Published on December 28, 2007

COURTESY OF RONPAULBLIMP.COM

The Ron Paul blimp is sighted over Norfolk, Va., in this image sent from RonPaulBlimp.com.

It's a near-epic tale involving maverick Republican presidential candidate Ron Paul, his huge Internet following, a snowstorm, a multimillion dollar blimp, expert stitchers and Amherst inventor Dan Nachbar.

Where it begins is not as important as where it might end - with luck, in New Hampshire on presidential primary day, Jan. 8.

The story is about a giant blimp emblazoned with the message, "Who is Ron Paul?" on one side and "Ron Paul Revolution" on the other. Some of Paul's online supporters came up with the idea of flying a blimp to early primary states, giving contributors a chance to take a ride along the way. They hope to raise $400,000 by Dec. 21 to keep leasing the blimp through the New Hampshire primary. On Wednesday, they were closing in on $300,000.

Two weeks ago, Paul supporters shattered Internet fundraising records, raising $6 million in a day.

In the blimp business

Dan Nachbar, who is in the blimp business, made the two 90-foot-long by 30-foot-tall banners with the messages on them and drove one of them to North Carolina in mid-December's snowstorm. Suffice it to say, it took him and a crack team of stitchers about four hours just to get to Hartford.

The last Nachbar had heard on Wednesday of last week, the blimp was flying somewhere over Maryland and is expected in Connecticut this weekend.

How Nachbar, who describes himself as "a blimp guy more than a political guy," ended up making the banners is straightforward enough. It began with a phone call a couple of weeks ago from a fellow blimp guy, George Spyrou, owner of Airship Management Inc., of Greenwich, Conn., whom the Paul people had approached about renting a blimp.

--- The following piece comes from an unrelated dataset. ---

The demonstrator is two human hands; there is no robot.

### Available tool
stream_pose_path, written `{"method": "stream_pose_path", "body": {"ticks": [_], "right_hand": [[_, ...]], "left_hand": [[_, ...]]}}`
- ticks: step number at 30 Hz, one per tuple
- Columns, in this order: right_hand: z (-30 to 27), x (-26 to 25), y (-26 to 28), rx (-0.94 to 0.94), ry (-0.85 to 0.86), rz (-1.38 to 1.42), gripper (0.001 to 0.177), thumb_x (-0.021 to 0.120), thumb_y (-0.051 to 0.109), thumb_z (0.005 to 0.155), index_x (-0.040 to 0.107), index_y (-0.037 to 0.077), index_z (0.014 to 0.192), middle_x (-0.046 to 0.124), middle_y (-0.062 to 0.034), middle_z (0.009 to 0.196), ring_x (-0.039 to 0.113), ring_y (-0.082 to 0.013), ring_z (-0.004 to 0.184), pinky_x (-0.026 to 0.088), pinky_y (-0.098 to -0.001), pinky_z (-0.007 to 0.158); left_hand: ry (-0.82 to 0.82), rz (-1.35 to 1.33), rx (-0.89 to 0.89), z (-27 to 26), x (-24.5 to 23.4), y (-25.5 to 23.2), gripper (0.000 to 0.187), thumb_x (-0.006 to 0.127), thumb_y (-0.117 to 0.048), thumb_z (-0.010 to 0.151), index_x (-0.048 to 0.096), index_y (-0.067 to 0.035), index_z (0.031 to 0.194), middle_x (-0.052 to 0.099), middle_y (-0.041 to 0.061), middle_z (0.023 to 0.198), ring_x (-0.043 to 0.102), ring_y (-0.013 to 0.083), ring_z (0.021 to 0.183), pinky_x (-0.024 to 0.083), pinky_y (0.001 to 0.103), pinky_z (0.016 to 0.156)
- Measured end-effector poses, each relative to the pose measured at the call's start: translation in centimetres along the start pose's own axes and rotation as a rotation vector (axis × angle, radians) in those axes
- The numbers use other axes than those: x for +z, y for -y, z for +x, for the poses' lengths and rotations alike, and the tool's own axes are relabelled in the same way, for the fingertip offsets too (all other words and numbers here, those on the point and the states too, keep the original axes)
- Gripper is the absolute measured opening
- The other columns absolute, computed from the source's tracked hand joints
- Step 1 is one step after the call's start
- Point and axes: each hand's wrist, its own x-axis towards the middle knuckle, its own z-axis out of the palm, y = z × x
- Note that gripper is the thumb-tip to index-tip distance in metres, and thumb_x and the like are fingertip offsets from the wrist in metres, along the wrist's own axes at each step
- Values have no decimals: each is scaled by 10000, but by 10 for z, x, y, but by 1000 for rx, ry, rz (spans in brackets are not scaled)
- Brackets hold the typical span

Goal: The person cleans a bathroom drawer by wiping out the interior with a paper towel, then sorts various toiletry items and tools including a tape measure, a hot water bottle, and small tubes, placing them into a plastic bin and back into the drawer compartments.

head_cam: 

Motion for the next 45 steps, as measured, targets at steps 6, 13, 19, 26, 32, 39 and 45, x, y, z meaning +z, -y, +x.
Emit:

Spyrou's "airship," as a blimp is sometimes called, is a big $4 million vehicle. Nachbar and co-inventor Michael Kuehlmuss, by contrast, have designed and are testing a smaller, much less expensive craft, namely a prototype hot-air powered "personal blimp" in the shape of a bee. Once they are ready to market the personal blimp, which they take for test rides in North Amherst, they'll probably sell for $100,000 to $200,000 a piece.

In the meantime, Nachbar has the equipment and know-how to make the kind of banners the Paul people would need to get their message across on Spyrou's blimp. The only problem was, it would take about two months to make the banner in normal circumstances, and Paul's supporters wanted to put the blimp in the air ASAP.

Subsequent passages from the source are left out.